Breadcrumbs

Leading New Zealand Indigenous studies researcher elected to prestigious American Academy of Arts and Sciences

5 May 2021

Linda Tuhiwai Smith

Well-known Indigenous studies Māori researcher and academic, Professor Linda Tuhiwai Te Rina Smith (Ngāti Awa, Ngāti Porou, Tuhourangi) from the University of Waikato, has been elected as an international honorary member of the American Academy of Arts and Sciences.

It is a rare honour - the first time a Māori academic has been elected to join the Academy, and only the third time a New Zealander has been elected with the late Canterbury evolutionary biologist David Lloyd elected in 1993 and former Prime Minister Helen Clark elected in 2012.

Professor Smith, author of seminal Indigenous studies text Decolonizing Methodologies: Research and Indigenous People, is in good company, with media entrepreneur and philanthropist Oprah Winfrey on the 2021 list of 252 new global members.

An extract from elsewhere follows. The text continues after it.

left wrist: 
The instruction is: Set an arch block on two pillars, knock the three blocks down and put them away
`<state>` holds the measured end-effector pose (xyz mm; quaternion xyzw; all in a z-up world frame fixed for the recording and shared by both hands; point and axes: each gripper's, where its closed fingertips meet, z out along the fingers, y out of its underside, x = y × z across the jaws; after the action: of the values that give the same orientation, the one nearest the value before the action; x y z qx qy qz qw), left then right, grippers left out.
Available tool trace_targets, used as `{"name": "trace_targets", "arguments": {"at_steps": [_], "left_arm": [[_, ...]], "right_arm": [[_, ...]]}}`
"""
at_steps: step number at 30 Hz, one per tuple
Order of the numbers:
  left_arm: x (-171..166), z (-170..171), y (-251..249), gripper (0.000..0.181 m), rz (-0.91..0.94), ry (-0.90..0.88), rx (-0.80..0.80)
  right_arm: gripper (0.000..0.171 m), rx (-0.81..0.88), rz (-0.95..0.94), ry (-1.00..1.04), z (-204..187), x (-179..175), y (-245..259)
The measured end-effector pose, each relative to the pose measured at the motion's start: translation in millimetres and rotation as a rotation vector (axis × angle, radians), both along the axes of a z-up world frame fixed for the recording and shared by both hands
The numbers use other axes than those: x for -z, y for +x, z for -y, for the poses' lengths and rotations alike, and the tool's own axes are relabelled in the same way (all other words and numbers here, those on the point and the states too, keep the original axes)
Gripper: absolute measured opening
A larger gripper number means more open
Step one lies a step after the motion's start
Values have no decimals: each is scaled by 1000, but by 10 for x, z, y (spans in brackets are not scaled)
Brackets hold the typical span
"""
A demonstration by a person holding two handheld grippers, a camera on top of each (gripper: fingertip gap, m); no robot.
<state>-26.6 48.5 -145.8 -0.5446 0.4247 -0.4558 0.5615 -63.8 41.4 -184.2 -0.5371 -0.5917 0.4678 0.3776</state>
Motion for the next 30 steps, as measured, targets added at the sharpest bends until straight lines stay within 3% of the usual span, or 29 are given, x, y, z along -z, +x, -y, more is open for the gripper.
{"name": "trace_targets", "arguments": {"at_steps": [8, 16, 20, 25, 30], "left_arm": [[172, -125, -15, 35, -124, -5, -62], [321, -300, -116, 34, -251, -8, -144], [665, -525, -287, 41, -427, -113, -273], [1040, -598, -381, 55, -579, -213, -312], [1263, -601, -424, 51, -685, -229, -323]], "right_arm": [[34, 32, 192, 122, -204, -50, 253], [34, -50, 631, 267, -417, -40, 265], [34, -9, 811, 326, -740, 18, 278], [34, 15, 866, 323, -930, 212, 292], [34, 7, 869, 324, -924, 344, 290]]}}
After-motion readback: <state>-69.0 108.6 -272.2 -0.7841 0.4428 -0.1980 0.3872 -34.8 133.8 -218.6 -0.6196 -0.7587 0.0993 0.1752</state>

Other distinguished members include Benjamin Franklin, Charles Darwin, Albert Einstein, Winston Churchill, Martin Luther King, Jr, Georgia O’Keeffe, Toni Morrison and Nelson Mandela. There are more than 250 Nobel and Pulitzer Prize winners among their ranks.

“There are quite a few of my heroines on the list, including (Hawaiian human rights advocate and political scientist) Haunani-Kay Trask and (Indian scholar and literary critic) Gayatri Chakravorty Spivak. I feel very honoured and humbled as a Māori woman to be elected,” says Professor Smith, who has been a leader in the field of Indigenous studies and kaupapa Māori research for more than three decades.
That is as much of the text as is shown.